#### [Problem]
All pictures should be dropped, and only the lines from the top of the entries below through the line containing "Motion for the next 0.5" repeated exactly, both ends included.

Data excerpts:
■ ■ ■ ■

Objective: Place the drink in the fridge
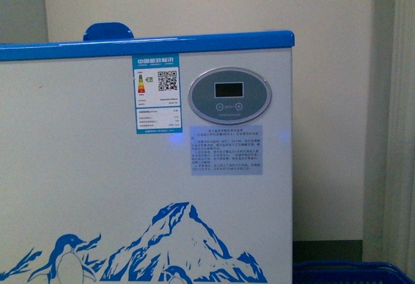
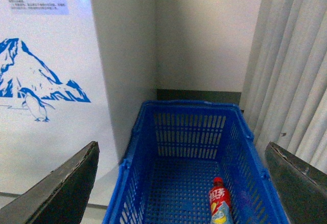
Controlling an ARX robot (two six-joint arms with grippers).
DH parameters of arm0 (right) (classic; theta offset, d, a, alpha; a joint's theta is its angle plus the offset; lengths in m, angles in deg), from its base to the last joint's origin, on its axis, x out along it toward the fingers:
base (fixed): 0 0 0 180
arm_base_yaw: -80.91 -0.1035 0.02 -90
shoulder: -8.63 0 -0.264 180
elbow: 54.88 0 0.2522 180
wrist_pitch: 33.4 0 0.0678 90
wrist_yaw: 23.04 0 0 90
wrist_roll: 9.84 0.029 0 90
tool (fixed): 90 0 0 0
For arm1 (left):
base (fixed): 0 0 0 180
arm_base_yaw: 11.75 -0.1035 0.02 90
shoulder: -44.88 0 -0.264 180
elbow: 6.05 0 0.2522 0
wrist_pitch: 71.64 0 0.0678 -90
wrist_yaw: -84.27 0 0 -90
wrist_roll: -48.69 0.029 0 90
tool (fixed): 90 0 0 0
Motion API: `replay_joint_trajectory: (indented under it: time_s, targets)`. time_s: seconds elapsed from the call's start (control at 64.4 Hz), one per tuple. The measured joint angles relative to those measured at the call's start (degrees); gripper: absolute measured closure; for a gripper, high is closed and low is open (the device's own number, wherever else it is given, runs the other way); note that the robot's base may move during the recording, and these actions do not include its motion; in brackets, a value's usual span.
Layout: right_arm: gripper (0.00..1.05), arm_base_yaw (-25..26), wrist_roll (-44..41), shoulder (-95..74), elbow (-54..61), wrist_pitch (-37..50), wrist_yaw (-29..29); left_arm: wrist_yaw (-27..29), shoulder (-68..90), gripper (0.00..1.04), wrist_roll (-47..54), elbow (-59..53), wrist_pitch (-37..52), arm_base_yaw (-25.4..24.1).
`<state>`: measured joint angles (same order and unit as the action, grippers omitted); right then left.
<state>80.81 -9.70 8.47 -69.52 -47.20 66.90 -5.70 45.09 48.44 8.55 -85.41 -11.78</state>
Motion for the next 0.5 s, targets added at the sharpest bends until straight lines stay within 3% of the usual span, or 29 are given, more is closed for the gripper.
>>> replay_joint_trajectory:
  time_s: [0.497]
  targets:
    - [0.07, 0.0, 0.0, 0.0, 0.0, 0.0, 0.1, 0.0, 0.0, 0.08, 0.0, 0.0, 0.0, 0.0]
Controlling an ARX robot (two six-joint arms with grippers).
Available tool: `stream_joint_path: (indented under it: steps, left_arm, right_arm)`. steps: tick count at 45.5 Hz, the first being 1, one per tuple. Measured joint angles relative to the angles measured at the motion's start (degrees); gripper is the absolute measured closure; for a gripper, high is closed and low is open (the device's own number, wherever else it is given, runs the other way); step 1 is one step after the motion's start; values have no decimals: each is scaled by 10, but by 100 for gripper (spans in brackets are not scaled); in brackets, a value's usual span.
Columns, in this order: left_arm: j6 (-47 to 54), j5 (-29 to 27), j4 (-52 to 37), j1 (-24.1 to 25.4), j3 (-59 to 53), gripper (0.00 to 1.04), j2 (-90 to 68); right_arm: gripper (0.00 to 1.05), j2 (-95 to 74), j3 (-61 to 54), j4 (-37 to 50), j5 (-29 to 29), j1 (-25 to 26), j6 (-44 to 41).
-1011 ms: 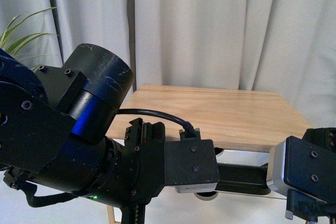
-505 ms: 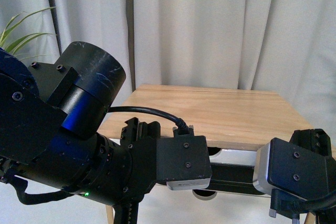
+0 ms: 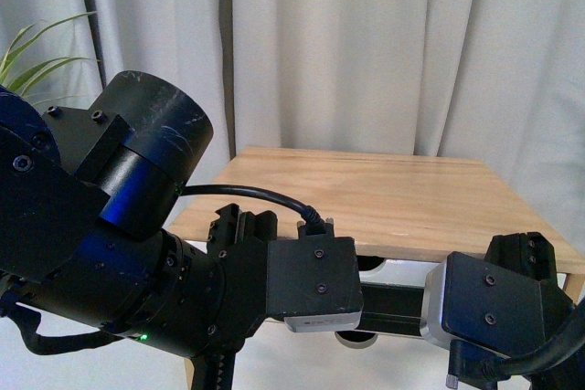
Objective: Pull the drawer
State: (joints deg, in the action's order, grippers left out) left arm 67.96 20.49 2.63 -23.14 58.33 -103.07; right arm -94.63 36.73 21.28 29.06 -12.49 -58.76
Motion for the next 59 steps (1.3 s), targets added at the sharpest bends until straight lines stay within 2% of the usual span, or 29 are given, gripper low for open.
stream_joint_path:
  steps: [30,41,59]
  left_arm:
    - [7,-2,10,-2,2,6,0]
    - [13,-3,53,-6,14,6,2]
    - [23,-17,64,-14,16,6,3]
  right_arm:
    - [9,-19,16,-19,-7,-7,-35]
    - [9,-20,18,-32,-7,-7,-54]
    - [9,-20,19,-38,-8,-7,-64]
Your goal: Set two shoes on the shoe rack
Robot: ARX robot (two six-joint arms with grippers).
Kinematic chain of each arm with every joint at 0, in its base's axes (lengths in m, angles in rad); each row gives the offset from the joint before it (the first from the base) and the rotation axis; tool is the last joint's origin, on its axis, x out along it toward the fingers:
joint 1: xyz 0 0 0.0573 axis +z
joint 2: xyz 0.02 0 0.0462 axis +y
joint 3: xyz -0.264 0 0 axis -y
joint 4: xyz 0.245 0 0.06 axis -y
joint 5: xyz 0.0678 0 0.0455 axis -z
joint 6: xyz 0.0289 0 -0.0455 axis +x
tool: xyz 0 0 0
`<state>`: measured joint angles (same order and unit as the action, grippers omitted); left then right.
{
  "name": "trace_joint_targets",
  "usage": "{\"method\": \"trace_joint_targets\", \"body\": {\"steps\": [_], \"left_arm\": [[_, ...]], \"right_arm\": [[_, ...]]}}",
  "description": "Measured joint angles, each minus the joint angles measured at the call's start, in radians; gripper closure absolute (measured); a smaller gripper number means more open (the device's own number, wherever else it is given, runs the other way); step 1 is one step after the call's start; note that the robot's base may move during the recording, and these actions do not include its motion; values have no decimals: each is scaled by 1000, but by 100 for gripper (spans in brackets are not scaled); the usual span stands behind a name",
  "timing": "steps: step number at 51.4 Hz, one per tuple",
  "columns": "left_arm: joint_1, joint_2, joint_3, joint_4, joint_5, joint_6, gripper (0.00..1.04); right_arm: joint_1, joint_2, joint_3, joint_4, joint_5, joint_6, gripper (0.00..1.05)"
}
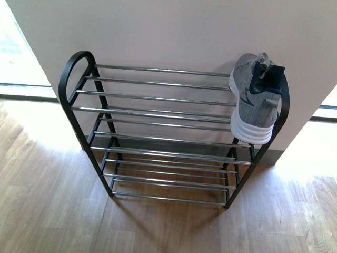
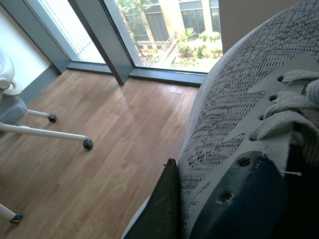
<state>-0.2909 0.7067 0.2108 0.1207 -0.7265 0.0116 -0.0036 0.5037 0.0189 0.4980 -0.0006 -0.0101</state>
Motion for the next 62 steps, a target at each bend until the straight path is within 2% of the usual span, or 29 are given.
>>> {"method": "trace_joint_targets", "body": {"steps": [23, 42, 47, 62], "left_arm": [[0, 0, 0, 0, 1, 0, 103], [0, 0, 0, 0, 0, 0, 103], [0, 0, 0, 0, 1, 0, 103], [0, 0, 0, 0, -2, 0, 103]], "right_arm": [[1, -223, 0, -216, 0, 0, 103], [2, -330, 0, -323, 0, 0, 103], [2, -465, 0, -484, 1, 0, 103], [2, -497, 0, -495, 1, 0, 103]]}}
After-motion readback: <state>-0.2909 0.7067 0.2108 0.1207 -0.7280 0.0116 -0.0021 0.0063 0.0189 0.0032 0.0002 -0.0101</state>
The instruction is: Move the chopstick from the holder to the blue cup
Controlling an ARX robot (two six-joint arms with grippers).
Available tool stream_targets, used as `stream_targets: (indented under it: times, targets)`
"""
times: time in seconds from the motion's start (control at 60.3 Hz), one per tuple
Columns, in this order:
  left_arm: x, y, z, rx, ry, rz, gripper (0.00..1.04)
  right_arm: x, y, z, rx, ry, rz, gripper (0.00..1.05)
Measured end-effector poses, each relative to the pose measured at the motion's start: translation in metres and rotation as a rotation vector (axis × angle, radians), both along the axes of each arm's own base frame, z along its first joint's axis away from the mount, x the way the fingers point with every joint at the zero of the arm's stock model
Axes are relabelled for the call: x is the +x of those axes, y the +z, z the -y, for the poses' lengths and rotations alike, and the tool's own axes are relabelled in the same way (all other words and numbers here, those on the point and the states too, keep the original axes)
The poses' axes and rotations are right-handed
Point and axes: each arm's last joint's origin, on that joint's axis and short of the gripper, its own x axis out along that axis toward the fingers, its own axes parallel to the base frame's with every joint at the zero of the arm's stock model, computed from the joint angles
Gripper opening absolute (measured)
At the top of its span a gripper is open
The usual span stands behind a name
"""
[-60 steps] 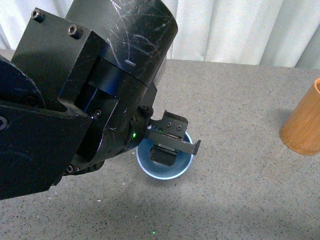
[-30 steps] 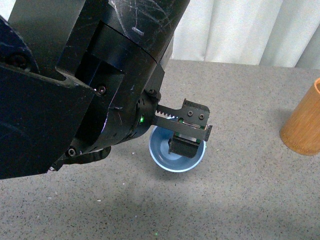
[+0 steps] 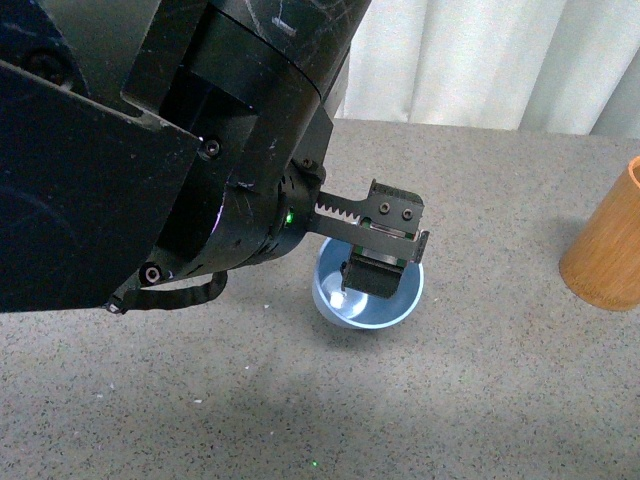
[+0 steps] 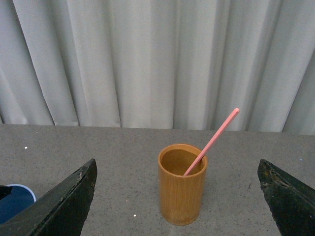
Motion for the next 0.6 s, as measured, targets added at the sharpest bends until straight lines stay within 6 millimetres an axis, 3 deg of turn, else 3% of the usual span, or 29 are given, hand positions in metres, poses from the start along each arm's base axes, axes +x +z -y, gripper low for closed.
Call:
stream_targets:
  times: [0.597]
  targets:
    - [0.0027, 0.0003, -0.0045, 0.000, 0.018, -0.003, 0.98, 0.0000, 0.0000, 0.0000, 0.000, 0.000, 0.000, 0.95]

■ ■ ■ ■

#### [Result of the exercise]
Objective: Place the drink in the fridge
Controlling an ARX robot (two six-joint arms with grippers).
DH parameters of arm0 (right) (classic; theta offset, d, a, alpha; a joint's theta is its angle plus the offset; lengths in m, angles in deg), from its base to the last joint's origin, on its axis, x out along it toward the fingers:
base (fixed): 0 0 0 180
arm_base_yaw: -80.91 -0.1035 0.02 -90
shoulder: -8.63 0 -0.264 180
elbow: 54.88 0 0.2522 180
wrist_pitch: 33.4 0 0.0678 90
wrist_yaw: 23.04 0 0 90
wrist_roll: 9.84 0.029 0 90
tool (fixed): 90 0 0 0
For arm1 (left):
base (fixed): 0 0 0 180
arm_base_yaw: 11.75 -0.1035 0.02 90
shoulder: -44.88 0 -0.264 180
elbow: 6.05 0 0.2522 0
wrist_pitch: 71.64 0 0.0678 -90
wrist_yaw: -84.27 0 0 -90
wrist_roll: -48.69 0.029 0 90
tool (fixed): 90 0 0 0
Motion API: `replay_joint_trajectory: (indented under it: time_s, targets)`. time_s: seconds elapsed from the call's start (control at 64.4 Hz), one per tuple. The measured joint angles relative to those measured at the call's start (degrees); gripper: absolute measured closure; for a gripper, high is closed and low is open (the device's own number, wherever else it is given, runs the other way); note that the robot's base may move during the recording, and these actions do not include its motion; in brackets, a value's usual span.
Layout: right_arm: gripper (0.00..1.05), arm_base_yaw (-25..26), wrist_roll (-44..41), shoulder (-95..74), elbow (-54..61), wrist_pitch (-37..50), wrist_yaw (-29..29); left_arm: wrist_yaw (-27..29), shoulder (-68..90), gripper (0.00..1.04), wrist_roll (-47..54), elbow (-59..53), wrist_pitch (-37..52), arm_base_yaw (-25.4..24.1).
`<state>`: measured joint angles (same order and unit as the action, grippers omitted); right then left.
<state>80.81 -9.70 8.47 -69.52 -47.20 66.90 -5.70 45.09 48.44 8.55 -85.41 -11.78</state>
Motion for the next 0.5 s, targets added at the sharpest bends until straight lines stay within 3% of the usual span, or 29 are given, more is closed for the gripper.

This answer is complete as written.